The Argentine working group with China, however, has not been terminated. According to the US Economic and Security Review Commission’s report of November 2015, the Chinese will construct five 1,800 ton “Malvinas” class corvettes for the Argentine navy. Each one comes with a helicopter, a 76mm main gun, 2 x twin surface-to-surface missile launching cells and 1 x octuple launching cell surface-to-air missile weapon. Potentially this flotilla could shoot down the four typhoons with its surface-to-air missiles, sink any Royal Navy warship on station with its surface-to-surface missiles and use its guns to bombard the islands whose infantry (if only a company is there) would not have the artillery with which to reply. Such a flotilla would still be vulnerable to the Royal Navy submarine but only if it was on station.
The Argentine working group with China has also agreed that the two countries will jointly construct 100+ amphibious armoured personell carriers which could be handy if one was wanting to land a lot of infantry from just off the Falklands’ shores. It is reported that 10% of the uplink time to China’s satellites, from the new space tracking and control station that is being built by China in Argentina to provide China’s satellite network with a southern hemisphere node, will be made available to the Argentine government thus bestowing on Argentina the capacity, independent of borrowing US systems (which in 1982 the USA declined to provide), for observation from space of the South Atlantic by satellites we might hesitate to shoot down.
It is possible that the new Argentine government will cancel its £800 million deal with China for vehicles, corvettes and war planes. If so all the better a breathing space, I would say, to build up a reliable defence of the Falklands archipelago.
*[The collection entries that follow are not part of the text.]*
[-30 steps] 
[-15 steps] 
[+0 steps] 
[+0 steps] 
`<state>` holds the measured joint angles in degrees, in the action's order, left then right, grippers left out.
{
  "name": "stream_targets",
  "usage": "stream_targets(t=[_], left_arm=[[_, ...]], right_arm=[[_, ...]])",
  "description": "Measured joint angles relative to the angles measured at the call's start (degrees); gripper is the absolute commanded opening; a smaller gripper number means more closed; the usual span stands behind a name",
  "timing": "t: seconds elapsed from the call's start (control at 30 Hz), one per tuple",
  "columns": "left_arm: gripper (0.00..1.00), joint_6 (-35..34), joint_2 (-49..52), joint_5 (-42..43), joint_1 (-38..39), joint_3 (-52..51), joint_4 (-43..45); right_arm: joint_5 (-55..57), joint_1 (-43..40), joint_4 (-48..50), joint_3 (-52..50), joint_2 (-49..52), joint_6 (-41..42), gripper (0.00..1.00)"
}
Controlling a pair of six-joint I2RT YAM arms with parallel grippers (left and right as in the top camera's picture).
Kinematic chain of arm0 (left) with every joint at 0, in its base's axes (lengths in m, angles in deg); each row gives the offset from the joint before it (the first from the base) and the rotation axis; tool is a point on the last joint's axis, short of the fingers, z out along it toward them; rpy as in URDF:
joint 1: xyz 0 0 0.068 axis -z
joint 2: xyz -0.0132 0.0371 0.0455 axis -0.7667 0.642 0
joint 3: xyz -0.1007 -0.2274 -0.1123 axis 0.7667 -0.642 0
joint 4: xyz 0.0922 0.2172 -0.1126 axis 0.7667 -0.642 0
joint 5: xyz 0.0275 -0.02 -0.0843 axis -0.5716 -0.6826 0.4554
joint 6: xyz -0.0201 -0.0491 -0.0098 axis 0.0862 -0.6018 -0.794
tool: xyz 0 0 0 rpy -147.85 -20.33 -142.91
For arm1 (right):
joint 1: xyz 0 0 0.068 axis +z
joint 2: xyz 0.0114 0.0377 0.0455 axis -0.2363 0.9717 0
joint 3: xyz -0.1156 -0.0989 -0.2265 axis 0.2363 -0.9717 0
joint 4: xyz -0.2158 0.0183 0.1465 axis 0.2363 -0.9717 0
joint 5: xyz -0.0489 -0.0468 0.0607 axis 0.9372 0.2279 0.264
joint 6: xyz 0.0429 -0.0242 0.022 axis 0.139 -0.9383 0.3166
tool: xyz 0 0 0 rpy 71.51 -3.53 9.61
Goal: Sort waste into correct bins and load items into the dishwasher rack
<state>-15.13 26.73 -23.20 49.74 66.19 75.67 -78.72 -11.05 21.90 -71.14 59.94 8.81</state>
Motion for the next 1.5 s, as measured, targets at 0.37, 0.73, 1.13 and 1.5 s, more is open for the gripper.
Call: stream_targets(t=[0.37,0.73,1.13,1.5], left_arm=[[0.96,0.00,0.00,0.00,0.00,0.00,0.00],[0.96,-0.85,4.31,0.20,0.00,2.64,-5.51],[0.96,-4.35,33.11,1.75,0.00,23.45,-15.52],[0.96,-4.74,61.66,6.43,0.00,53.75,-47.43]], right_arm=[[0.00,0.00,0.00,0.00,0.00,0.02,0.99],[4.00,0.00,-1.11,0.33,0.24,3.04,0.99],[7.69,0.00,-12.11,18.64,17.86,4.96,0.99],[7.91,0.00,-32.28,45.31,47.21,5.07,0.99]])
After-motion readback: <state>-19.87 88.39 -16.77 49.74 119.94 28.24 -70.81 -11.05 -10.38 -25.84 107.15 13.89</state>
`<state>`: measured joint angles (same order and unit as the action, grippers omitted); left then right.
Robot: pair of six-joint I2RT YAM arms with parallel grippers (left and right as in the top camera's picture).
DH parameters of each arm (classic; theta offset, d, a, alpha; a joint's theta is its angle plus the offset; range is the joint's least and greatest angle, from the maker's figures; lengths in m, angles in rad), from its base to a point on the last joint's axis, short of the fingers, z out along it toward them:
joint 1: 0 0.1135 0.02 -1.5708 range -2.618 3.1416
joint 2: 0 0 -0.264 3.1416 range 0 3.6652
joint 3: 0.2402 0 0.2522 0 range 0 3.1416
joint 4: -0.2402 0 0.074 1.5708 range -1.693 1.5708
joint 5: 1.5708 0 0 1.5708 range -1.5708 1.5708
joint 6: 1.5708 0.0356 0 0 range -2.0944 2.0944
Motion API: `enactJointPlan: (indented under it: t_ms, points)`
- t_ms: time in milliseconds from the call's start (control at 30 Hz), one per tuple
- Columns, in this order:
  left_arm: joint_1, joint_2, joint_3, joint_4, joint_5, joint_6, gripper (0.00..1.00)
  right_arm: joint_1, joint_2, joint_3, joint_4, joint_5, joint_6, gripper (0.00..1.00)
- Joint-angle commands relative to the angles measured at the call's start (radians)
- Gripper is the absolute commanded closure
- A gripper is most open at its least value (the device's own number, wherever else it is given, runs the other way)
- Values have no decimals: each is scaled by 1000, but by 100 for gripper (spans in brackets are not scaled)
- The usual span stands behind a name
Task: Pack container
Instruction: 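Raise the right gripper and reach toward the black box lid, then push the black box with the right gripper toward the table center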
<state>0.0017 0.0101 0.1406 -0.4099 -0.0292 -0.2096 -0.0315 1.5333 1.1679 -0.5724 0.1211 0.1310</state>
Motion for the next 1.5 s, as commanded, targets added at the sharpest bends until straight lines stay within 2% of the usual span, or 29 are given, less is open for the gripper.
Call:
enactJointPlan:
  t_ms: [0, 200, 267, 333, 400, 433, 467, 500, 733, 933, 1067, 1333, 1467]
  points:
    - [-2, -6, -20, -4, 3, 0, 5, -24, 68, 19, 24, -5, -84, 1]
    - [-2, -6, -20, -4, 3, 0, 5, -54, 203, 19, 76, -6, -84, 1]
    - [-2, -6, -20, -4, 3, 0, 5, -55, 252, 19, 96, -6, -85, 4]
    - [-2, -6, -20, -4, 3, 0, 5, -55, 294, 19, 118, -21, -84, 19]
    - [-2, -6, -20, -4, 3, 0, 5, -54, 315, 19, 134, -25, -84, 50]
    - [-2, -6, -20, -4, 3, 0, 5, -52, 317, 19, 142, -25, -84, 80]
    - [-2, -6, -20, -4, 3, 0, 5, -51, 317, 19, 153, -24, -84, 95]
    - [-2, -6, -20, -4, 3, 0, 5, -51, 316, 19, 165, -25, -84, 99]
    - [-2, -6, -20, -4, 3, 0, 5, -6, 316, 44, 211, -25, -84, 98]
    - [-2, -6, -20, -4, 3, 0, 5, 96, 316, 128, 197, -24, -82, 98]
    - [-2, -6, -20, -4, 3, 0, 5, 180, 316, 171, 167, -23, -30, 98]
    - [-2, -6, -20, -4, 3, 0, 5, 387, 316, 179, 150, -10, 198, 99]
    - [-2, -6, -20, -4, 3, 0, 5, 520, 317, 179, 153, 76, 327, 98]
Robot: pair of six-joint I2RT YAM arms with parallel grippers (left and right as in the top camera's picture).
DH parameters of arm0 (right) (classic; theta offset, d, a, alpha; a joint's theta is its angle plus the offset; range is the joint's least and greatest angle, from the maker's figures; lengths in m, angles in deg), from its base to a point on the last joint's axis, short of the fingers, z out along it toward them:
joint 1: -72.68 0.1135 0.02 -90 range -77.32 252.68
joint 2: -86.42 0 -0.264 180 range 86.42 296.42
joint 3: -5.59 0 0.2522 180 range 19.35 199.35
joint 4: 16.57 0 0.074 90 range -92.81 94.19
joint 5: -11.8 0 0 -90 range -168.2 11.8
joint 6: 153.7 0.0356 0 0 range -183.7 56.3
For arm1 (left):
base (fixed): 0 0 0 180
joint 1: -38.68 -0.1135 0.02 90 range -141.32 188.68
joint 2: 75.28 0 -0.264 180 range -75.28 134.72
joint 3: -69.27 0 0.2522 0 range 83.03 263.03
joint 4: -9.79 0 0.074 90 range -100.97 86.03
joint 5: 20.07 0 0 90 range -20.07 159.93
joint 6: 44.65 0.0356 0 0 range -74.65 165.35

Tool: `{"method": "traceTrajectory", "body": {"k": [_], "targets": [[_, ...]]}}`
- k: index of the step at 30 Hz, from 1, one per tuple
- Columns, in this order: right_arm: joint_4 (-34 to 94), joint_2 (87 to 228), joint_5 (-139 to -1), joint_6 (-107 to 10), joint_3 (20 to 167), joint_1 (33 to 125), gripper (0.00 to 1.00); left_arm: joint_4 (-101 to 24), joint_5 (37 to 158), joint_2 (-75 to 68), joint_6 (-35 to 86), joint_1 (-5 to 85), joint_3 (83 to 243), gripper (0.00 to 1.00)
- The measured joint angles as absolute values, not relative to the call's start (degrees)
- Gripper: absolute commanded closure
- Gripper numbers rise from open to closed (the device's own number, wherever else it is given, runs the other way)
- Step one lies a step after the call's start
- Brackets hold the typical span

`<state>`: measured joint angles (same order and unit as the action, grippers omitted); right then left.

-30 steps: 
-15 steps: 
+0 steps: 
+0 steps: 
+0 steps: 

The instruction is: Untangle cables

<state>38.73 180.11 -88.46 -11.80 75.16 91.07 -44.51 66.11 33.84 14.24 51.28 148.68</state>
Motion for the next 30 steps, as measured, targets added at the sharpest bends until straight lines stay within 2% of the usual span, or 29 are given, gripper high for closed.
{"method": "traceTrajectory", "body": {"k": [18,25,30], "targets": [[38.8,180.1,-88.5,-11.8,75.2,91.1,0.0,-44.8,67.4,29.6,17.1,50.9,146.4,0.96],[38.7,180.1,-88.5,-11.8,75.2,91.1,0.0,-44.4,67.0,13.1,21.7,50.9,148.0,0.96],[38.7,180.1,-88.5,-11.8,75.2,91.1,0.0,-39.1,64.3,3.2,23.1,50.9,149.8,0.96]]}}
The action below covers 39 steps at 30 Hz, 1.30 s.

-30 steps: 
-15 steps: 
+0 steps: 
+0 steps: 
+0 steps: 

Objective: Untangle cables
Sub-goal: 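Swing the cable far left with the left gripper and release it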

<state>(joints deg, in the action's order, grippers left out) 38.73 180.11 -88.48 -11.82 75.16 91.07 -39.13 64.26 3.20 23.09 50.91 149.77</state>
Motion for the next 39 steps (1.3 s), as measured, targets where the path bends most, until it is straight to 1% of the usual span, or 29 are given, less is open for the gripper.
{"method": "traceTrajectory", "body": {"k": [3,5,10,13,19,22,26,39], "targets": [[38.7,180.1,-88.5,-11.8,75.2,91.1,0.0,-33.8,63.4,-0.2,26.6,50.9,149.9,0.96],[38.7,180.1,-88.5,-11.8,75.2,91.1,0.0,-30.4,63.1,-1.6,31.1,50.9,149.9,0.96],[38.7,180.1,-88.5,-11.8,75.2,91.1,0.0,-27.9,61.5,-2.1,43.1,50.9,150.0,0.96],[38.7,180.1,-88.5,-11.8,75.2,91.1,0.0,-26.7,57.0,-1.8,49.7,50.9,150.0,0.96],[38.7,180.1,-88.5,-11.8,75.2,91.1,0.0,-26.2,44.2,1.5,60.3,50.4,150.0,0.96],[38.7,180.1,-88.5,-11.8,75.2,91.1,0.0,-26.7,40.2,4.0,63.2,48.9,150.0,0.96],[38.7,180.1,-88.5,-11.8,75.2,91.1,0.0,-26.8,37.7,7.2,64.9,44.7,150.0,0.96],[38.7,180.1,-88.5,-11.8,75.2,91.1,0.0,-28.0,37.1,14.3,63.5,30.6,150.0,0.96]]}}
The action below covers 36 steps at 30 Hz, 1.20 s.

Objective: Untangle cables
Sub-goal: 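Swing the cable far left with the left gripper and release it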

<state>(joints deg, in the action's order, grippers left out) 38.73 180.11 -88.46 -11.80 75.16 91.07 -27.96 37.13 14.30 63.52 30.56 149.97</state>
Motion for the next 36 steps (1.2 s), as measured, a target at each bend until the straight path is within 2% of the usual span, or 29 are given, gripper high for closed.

The petroleum age may end within 25, or even 10 years, so perhaps the economic value of the archipelago will diminish (though it will increase first). Many must wonder as many, including the Labour party did in 1982, if the islands are worth any blood and treasure at all whether rich in oil or not?
The Argentine writer Georges Luis Borges said, of the 1982 Falklands War, that observing it was like watching two bald men fighting over a comb.
But even if no drop of blood is worth any number of bejeweled isles then all the more reason, say I, to deter from temptation to action those who think differently.